As mentioned above, the sheet feed means 16 for feeding the sheet 5
comprises the roller portions 16a and the pinch rollers 17, and the
feed motor 18 is connected to the sheet feed roller 16 via the
drive transmitting gear train. Thus, when the feed motor 18 is
driven, the sheet feed roller 16 is rotated so that the sheet 5
supplied from the sheet supply device 4 is guided along the
peripheral surface of the feed roller 16 and is fed in the
direction c between the platen 15 and the ink ribbon 14.
Control Means (FIG. 14)
Next, a control means for controlling the sheet supply device 4 and
the recording device 3 used with the sheet supply device will be
explained.
FIG. 14 is a block diagram of the control system. This block
diagram only shows a connecting relation between blocks, and the
detailed control lines are omitted. Further, elements included
within a broken line box constitute a CPU unit.

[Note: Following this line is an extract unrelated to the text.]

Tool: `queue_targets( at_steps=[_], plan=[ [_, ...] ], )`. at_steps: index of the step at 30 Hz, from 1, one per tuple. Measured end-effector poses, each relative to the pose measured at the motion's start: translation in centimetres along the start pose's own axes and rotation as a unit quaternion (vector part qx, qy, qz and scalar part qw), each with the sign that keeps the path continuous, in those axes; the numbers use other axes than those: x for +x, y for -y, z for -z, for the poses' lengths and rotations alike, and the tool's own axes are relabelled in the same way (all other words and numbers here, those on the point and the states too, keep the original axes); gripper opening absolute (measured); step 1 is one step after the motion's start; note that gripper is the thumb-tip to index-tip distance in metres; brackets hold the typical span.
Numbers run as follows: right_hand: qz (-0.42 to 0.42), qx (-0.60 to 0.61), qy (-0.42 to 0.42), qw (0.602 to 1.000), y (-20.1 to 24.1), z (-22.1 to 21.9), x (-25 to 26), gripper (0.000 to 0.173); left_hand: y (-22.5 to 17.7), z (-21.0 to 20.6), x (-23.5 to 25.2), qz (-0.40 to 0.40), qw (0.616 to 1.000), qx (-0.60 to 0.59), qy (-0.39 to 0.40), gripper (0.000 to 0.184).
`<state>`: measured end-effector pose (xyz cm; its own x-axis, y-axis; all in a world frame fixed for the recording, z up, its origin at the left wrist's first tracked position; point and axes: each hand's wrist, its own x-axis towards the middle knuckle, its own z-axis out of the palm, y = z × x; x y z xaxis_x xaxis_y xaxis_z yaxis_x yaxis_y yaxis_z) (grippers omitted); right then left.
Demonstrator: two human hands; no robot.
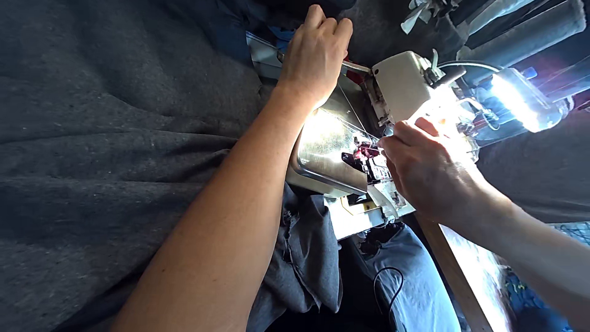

A CPU 30 is a central operation processing unit and serves to read
out programs and various data from a ROM 31 and/or a floppy disc
driver 32 (FIG. 1, described later) and to perform the required
calculations and judgements to control various elements. The ROM 31
is a read only memory and serves to store various programs for
activating the CPU 30, and various data required for the recording,
such as character codes, dot patterns (character generator CG) and
the like. A RAM 33 is a read/write memory and includes a working
area where the data commanded by the CPU 30 and the calculation
results are temporarily stored, a buffer area where various data
from the key board 1, external interface portion 47 or floppy disc
driver 32 are stored, and a text are where the documents or
sentences are stored.
Further, the CPU unit is connected to the printer unit 3 via a
recording head driver 34, motor driver 35 and detection portion 36.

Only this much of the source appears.